Kernel Thinning
- Raaz Dwivedi ,
- Lester Mackey
We introduce kernel thinning, a new procedure for compressing a distribution \(\mathbb{P}\) more effectively than i.i.d. sampling or standard thinning. Given a suitable reproducing kernel \(\mathbf{k}\) and \(\mathcal{O}(n^2)\) time, kernel thinning compresses an \(n\)-point approximation to \(\mathbb{P}\) into a \(\sqrt{n}\)-point approximation with comparable worst-case integration error in the associated reproducing kernel Hilbert space.
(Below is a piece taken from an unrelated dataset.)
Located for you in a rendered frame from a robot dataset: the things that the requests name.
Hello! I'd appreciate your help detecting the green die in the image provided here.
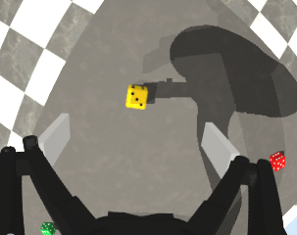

With high probability, the maximum discrepancy in integration error is \(\mathcal{O}_d(n^{-\frac{1}{2}}\sqrt{\log n})\) for compactly supported \(\mathbb{P}\) and \(\mathcal{O}_d(n^{-\frac{1}{2}} \sqrt{(\log n)^{d+1}\log\log n})\) for sub-exponential \(\mathbb{P}\) on \(\mathbb{R}^d\). In contrast, an equal-sized i.i.d. sample from \(\mathbb{P}\) suffers \(\Omega(n^{-\frac14})\) integration error. Our sub-exponential guarantees resemble the classical quasi-Monte Carlo error rates for uniform \(\mathbb{P}\) on \([0,1]^d\) but apply to general distributions on \(\mathbb{R}^d\) and a wide range of common kernels. We use our results to derive explicit non-asymptotic maximum mean discrepancy bounds for Gaussian, Mat\’ern, and B-spline kernels and present two vignettes illustrating the practical benefits of kernel thinning over i.i.d. sampling and standard Markov chain Monte Carlo thinning.